-- Your objective --
Check every line of the records below for the string "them" and copy the ones that have it.

(Records provided Opens)

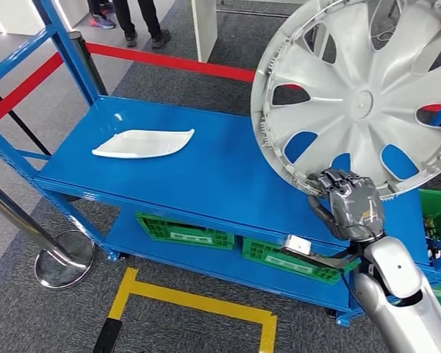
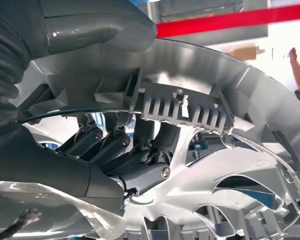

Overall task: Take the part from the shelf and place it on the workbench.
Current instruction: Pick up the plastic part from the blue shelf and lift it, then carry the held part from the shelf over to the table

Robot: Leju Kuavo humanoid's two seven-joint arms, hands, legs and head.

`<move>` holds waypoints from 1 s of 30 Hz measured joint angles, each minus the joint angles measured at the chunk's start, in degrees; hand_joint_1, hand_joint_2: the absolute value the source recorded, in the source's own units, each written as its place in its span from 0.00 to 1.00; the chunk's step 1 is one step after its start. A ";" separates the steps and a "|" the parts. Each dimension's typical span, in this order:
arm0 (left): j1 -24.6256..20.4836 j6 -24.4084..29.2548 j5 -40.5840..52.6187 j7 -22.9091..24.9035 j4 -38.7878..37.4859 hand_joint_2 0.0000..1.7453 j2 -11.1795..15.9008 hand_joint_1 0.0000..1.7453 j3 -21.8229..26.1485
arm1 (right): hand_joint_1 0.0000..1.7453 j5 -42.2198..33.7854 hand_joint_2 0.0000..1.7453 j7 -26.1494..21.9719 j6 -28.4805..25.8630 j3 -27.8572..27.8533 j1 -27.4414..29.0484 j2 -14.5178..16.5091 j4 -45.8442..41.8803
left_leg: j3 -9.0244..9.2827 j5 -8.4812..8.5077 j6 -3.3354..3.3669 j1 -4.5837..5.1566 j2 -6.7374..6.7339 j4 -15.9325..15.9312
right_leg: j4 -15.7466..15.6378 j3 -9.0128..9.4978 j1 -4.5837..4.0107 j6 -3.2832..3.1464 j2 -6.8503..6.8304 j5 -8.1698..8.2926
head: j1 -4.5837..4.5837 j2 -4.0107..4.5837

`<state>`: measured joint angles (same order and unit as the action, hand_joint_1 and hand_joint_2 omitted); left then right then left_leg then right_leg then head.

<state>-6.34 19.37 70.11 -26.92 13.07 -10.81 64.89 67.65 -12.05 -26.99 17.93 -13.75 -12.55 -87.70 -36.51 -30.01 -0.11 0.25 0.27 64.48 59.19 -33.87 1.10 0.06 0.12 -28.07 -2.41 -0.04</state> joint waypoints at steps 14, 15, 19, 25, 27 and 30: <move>-0.15 3.90 -1.13 1.66 0.00 1.00 -0.15 0.00 0.04 | 1.00 5.09 1.00 -0.17 0.45 2.58 -4.11 -0.71 -0.04 | 1.61 4.65 1.82 -0.13 -0.11 -6.13 | 1.29 -0.83 -0.29 1.47 0.16 -1.51 | 0.03 0.00; -0.23 4.10 -1.17 1.75 0.00 1.00 -0.18 0.00 0.05 | 1.00 5.33 1.00 -0.15 0.48 2.90 -4.50 -0.81 -0.02 | 1.72 4.83 2.01 -0.27 -0.15 -6.40 | 3.67 -1.99 -0.29 1.66 0.11 -2.97 | 0.09 0.00; -0.31 4.37 -1.41 2.07 0.00 1.00 -0.31 0.00 0.07 | 1.00 5.51 1.00 -0.13 0.66 3.95 -5.26 -0.99 0.25 | 1.67 4.95 2.19 -0.17 -0.14 -6.29 | 15.62 -7.52 -0.27 2.22 0.06 -7.50 | 0.19 0.00; -0.48 4.61 -2.05 2.19 0.00 1.00 -0.47 0.00 0.10 | 1.00 5.49 1.00 -0.10 1.01 5.66 -7.10 -1.01 0.72 | 0.77 5.09 1.30 0.21 -0.10 -5.04 | 0.97 -0.20 -0.07 1.97 -0.04 -0.21 | 0.13 0.00; -0.46 4.61 -2.19 2.31 0.00 1.00 -0.45 0.00 0.12 | 1.00 5.49 1.00 -0.05 1.05 6.10 -7.28 -1.01 0.84 | 0.30 5.48 0.69 0.28 -0.06 -4.87 | 0.78 -0.35 -0.12 1.27 0.02 -0.05 | 0.08 0.00; -0.42 4.61 -2.22 2.38 0.00 1.00 -0.40 0.00 0.14 | 1.00 5.50 1.00 -0.02 1.11 6.67 -7.23 -1.01 1.02 | -0.98 2.45 -0.18 0.09 0.00 -1.79 | 0.55 -1.05 0.14 -0.03 -0.22 0.84 | -0.13 0.00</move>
<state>-6.76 23.98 67.89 -24.54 13.07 -11.22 65.03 73.15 -12.07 -25.87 24.61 -20.98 -13.55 -86.67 -37.50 -27.56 -0.29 0.35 0.27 62.69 59.74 -34.92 1.25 0.03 -0.10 -27.23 -2.54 -0.04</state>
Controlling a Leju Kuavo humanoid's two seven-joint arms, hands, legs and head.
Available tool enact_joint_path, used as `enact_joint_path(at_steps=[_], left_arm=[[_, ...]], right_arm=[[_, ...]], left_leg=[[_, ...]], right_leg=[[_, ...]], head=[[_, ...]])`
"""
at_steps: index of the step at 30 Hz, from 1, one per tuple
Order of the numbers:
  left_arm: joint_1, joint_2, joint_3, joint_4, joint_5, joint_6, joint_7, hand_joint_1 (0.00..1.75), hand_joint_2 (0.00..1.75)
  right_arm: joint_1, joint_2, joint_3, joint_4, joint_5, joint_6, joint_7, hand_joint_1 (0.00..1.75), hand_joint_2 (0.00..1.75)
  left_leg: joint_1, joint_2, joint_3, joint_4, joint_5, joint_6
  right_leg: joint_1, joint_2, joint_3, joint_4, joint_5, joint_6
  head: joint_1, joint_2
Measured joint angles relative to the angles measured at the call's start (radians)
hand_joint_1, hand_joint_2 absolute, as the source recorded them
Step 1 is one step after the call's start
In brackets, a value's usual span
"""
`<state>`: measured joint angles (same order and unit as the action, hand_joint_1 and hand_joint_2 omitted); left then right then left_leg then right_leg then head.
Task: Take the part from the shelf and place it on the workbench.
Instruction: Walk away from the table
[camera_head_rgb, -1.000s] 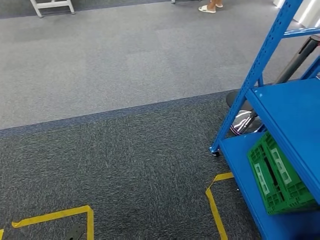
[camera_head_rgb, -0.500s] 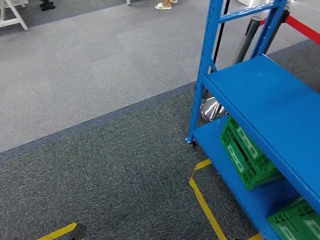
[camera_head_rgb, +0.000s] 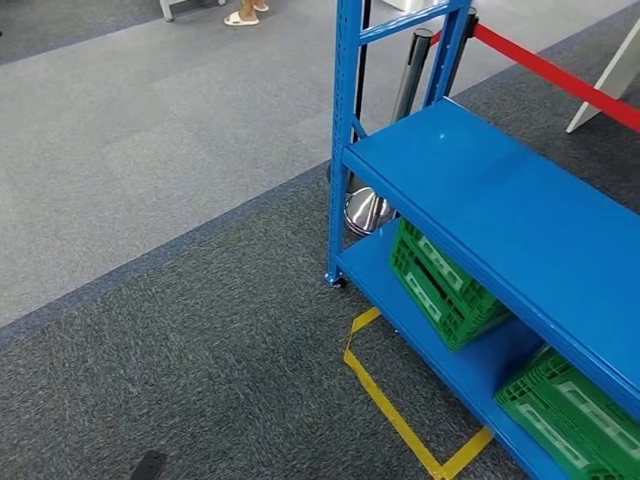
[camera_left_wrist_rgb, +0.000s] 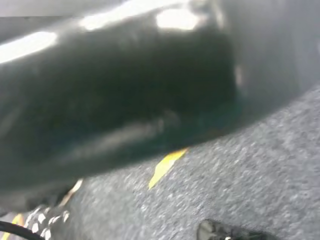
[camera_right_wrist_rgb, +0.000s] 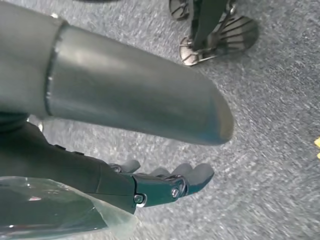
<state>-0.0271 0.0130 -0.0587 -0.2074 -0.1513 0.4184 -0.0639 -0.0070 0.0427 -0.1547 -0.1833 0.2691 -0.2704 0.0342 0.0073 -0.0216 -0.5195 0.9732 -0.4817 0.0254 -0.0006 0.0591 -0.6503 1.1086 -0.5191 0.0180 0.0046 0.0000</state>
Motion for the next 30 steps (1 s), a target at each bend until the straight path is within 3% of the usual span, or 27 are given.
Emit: enact_joint_path(at_steps=[2, 3, 4, 5, 7, 9, 12, 14, 17, 18, 19, 20, 23, 25, 28, 30], left_arm=[[0.004, 0.0, 0.0, 0.0, 0.0, 0.002, -0.002, 0.0, 0.0], [0.004, 0.0, 0.0, 0.001, 0.001, 0.003, -0.002, 0.0, 0.0], [0.003, 0.0, 0.0, 0.001, 0.002, 0.004, -0.002, 0.0, 0.0], [0.002, 0.0, 0.0, 0.001, 0.003, 0.004, -0.002, 0.0, 0.0], [0.0, 0.0, 0.0, 0.001, 0.005, 0.005, -0.002, 0.0, 0.0], [-0.001, 0.0, 0.0, 0.001, 0.007, 0.006, -0.002, 0.0, 0.0], [-0.002, -0.001, 0.0, 0.001, 0.007, 0.008, -0.002, 0.0, 0.0], [-0.002, -0.003, 0.0, 0.001, 0.008, 0.008, -0.002, 0.0, 0.0], [0.0, -0.004, 0.0, 0.001, 0.009, 0.008, -0.002, 0.0, 0.0], [0.001, -0.004, 0.0, 0.001, 0.01, 0.008, -0.002, 0.0, 0.0], [0.002, -0.004, 0.0, 0.001, 0.01, 0.008, -0.002, 0.0, 0.0], [0.002, -0.004, 0.0, 0.001, 0.01, 0.008, -0.002, 0.0, 0.0], [0.002, -0.004, 0.0, 0.001, 0.01, 0.008, -0.002, 0.0, 0.0], [0.0, -0.004, 0.0, 0.001, 0.01, 0.008, -0.002, 0.0, 0.0], [0.0, -0.004, 0.0, 0.001, 0.011, 0.008, -0.002, 0.0, 0.0], [0.0, -0.005, 0.0, 0.001, 0.014, 0.008, -0.002, 0.0, 0.0]], right_arm=[[-0.005, 0.0, 0.0, 0.0, 0.001, -0.003, 0.0, 0.0, 0.0], [-0.005, 0.0, 0.0, 0.0, 0.002, -0.006, 0.0, 0.0, 0.0], [-0.003, 0.0, 0.0, 0.0, 0.005, -0.01, 0.001, 0.0, 0.0], [-0.001, 0.0, 0.001, 0.0, 0.007, -0.014, 0.003, 0.0, 0.0], [-0.002, 0.0, 0.001, 0.0, 0.011, -0.02, 0.008, 0.0, 0.0], [-0.005, 0.0, 0.001, 0.0, 0.012, -0.022, 0.011, 0.0, 0.0], [-0.004, 0.0, 0.001, 0.0, 0.013, -0.023, 0.015, 0.0, 0.0], [-0.004, 0.0, 0.0, 0.0, 0.015, -0.024, 0.015, 0.0, 0.0], [-0.007, 0.0, 0.0, 0.0, 0.017, -0.023, 0.015, 0.0, 0.0], [-0.006, 0.0, 0.0, 0.0, 0.017, -0.022, 0.015, 0.0, 0.0], [-0.005, 0.0, 0.0, 0.0, 0.018, -0.02, 0.016, 0.0, 0.0], [-0.005, 0.0, 0.0, 0.0, 0.018, -0.019, 0.016, 0.0, 0.0], [-0.007, 0.0, 0.0, 0.0, 0.019, -0.017, 0.015, 0.0, 0.0], [-0.008, 0.0, 0.001, 0.0, 0.019, -0.015, 0.015, 0.0, 0.0], [-0.006, 0.0, 0.001, 0.0, 0.02, -0.012, 0.016, 0.0, 0.0], [-0.006, 0.0, 0.001, 0.0, 0.021, -0.009, 0.016, 0.0, 0.0]], left_leg=[[-0.002, 0.027, -0.002, -0.001, 0.0, 0.003], [-0.002, 0.038, -0.002, -0.001, -0.001, 0.003], [-0.001, 0.046, -0.002, 0.0, -0.001, 0.002], [0.0, 0.052, -0.002, 0.001, -0.002, 0.0], [0.001, 0.058, -0.001, 0.006, -0.007, -0.008], [-0.001, 0.06, -0.003, 0.015, -0.011, -0.02], [0.001, 0.06, -0.003, 0.018, -0.012, -0.037], [0.005, 0.05, -0.017, 0.056, -0.04, -0.046], [0.005, 0.035, -0.102, 0.245, -0.132, -0.052], [0.005, 0.033, -0.128, 0.297, -0.146, -0.052], [0.005, 0.032, -0.138, 0.315, -0.14, -0.05], [0.005, 0.032, -0.13, 0.291, -0.115, -0.048], [0.002, 0.022, -0.046, 0.093, -0.015, -0.035], [-0.002, 0.016, -0.022, 0.031, -0.002, -0.031], [-0.002, 0.019, -0.024, 0.019, 0.004, -0.019], [0.001, 0.023, -0.023, 0.01, 0.011, -0.007]], right_leg=[[-0.003, -0.042, -0.061, 0.131, -0.063, 0.008], [-0.007, -0.049, -0.077, 0.171, -0.076, 0.012], [-0.011, -0.053, -0.074, 0.174, -0.069, 0.017], [-0.016, -0.057, -0.048, 0.135, -0.045, 0.02], [-0.02, -0.067, 0.037, -0.006, 0.008, 0.023], [-0.018, -0.073, 0.091, -0.094, 0.026, 0.015], [-0.014, -0.07, 0.098, -0.103, 0.025, -0.004], [-0.016, -0.067, 0.101, -0.108, 0.029, -0.017], [-0.013, -0.061, 0.102, -0.109, 0.029, -0.029], [-0.011, -0.059, 0.102, -0.109, 0.029, -0.03], [-0.009, -0.056, 0.103, -0.108, 0.029, -0.03], [-0.008, -0.052, 0.104, -0.108, 0.029, -0.03], [-0.005, -0.043, 0.106, -0.106, 0.027, -0.027], [-0.003, -0.039, 0.101, -0.105, 0.028, -0.02], [-0.007, -0.04, 0.091, -0.1, 0.024, -0.004], [-0.009, -0.045, 0.058, -0.035, -0.019, 0.004]], head=[[0.002, 0.0], [0.002, 0.0], [0.002, 0.0], [0.002, 0.0], [0.003, 0.0], [0.002, 0.0], [0.0, 0.0], [-0.001, 0.0], [-0.005, 0.0], [-0.005, 0.0], [-0.005, 0.0], [-0.005, 0.0], [-0.005, 0.0], [-0.004, 0.0], [-0.003, 0.0], [0.0, 0.0]])
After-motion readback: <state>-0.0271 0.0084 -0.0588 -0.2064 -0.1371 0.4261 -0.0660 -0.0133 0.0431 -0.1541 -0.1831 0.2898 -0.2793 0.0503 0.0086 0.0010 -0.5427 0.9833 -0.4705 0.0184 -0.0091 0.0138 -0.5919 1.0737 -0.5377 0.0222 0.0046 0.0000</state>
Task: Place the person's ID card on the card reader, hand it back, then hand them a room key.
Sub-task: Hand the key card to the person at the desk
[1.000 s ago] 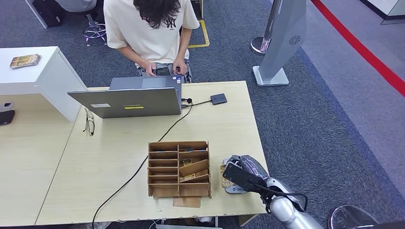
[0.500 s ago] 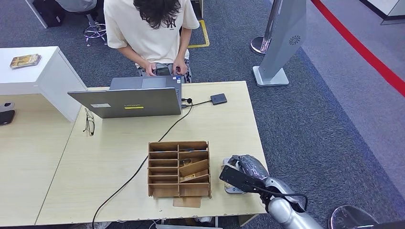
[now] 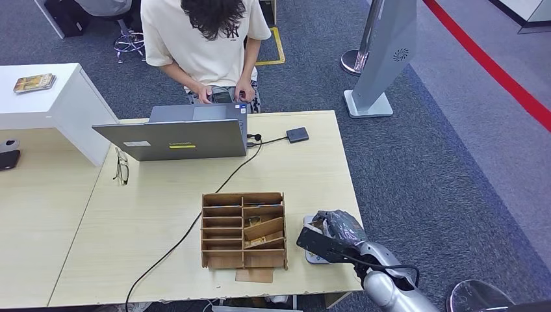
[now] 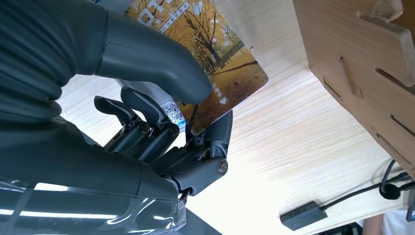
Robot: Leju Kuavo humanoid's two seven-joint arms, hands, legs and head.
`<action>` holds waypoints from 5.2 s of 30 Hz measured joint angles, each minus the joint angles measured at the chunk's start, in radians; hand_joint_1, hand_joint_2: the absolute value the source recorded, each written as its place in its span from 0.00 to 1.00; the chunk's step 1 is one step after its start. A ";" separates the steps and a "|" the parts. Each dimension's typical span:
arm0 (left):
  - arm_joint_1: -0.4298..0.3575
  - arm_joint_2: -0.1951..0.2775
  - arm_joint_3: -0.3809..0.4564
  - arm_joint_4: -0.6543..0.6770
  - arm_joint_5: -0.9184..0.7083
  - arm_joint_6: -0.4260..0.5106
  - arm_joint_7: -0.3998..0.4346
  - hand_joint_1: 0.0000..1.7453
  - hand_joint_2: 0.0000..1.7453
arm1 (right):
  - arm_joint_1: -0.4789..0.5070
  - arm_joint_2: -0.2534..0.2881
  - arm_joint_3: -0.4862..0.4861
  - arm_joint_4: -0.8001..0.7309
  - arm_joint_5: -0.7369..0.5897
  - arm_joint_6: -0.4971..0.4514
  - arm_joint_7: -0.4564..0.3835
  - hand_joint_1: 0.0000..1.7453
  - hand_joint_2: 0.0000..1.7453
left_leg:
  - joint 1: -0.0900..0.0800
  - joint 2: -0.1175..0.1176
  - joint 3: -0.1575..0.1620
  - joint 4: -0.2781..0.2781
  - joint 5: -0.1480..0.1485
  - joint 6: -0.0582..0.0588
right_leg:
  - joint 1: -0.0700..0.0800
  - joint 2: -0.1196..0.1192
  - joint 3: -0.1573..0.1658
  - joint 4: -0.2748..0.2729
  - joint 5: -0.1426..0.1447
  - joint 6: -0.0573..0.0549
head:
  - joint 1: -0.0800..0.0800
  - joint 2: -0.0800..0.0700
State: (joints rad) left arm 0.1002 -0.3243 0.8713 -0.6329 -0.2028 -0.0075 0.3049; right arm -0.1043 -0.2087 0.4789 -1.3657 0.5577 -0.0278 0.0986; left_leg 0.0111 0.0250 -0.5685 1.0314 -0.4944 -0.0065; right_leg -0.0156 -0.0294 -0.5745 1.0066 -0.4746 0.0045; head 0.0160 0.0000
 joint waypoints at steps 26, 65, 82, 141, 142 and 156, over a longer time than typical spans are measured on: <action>0.057 -0.004 -0.079 -0.038 0.045 0.014 0.019 0.00 0.00 | 0.000 0.000 0.002 0.002 0.024 -0.002 0.006 1.00 1.00 | 0.000 0.000 0.001 0.000 0.000 0.000 | 0.000 0.000 0.000 0.000 0.000 0.000 | 0.000 0.000; 0.057 -0.004 -0.106 -0.053 0.072 0.035 0.036 0.00 0.00 | -0.011 0.000 0.002 0.014 0.039 0.003 0.004 1.00 1.00 | 0.000 0.000 0.000 0.000 0.000 0.000 | 0.000 0.000 0.000 0.000 0.000 0.000 | 0.000 0.000; 0.066 -0.003 -0.133 -0.067 0.102 0.047 0.043 0.00 0.00 | -0.012 0.002 0.002 0.017 0.039 0.005 0.004 1.00 1.00 | 0.000 0.000 0.000 0.000 0.000 0.000 | 0.000 0.000 0.000 0.000 0.000 0.000 | 0.000 0.000; 0.072 -0.003 -0.164 -0.072 0.165 0.062 0.058 0.00 0.00 | -0.159 0.033 0.055 0.166 0.007 0.038 -0.040 1.00 1.00 | 0.000 0.000 0.001 0.000 0.001 0.000 | 0.000 0.000 0.001 0.000 0.000 0.000 | 0.000 0.000; 0.072 -0.003 -0.164 -0.072 0.165 0.062 0.057 0.00 0.00 | -0.160 0.034 0.056 0.167 0.006 0.038 -0.040 1.00 1.00 | 0.000 0.000 0.001 0.000 0.001 0.000 | 0.000 0.000 0.001 0.000 0.000 0.000 | 0.000 0.000; 0.072 -0.003 -0.164 -0.072 0.171 0.064 0.051 0.00 0.00 | -0.169 0.037 0.063 0.179 0.006 0.039 -0.042 1.00 1.00 | 0.000 0.000 0.001 0.000 0.001 0.000 | 0.000 0.000 0.001 0.000 0.000 0.000 | 0.000 0.000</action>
State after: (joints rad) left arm 0.1720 -0.3270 0.7070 -0.7050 -0.0319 0.0563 0.3560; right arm -0.2735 -0.1717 0.5415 -1.1870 0.5639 0.0107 0.0563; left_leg 0.0111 0.0249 -0.5677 1.0314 -0.4937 -0.0065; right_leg -0.0156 -0.0296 -0.5736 1.0068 -0.4744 0.0044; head 0.0160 0.0000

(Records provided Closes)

-- Solution for this exercise --
hand_joint_1, hand_joint_2 absolute, as the source recorded them
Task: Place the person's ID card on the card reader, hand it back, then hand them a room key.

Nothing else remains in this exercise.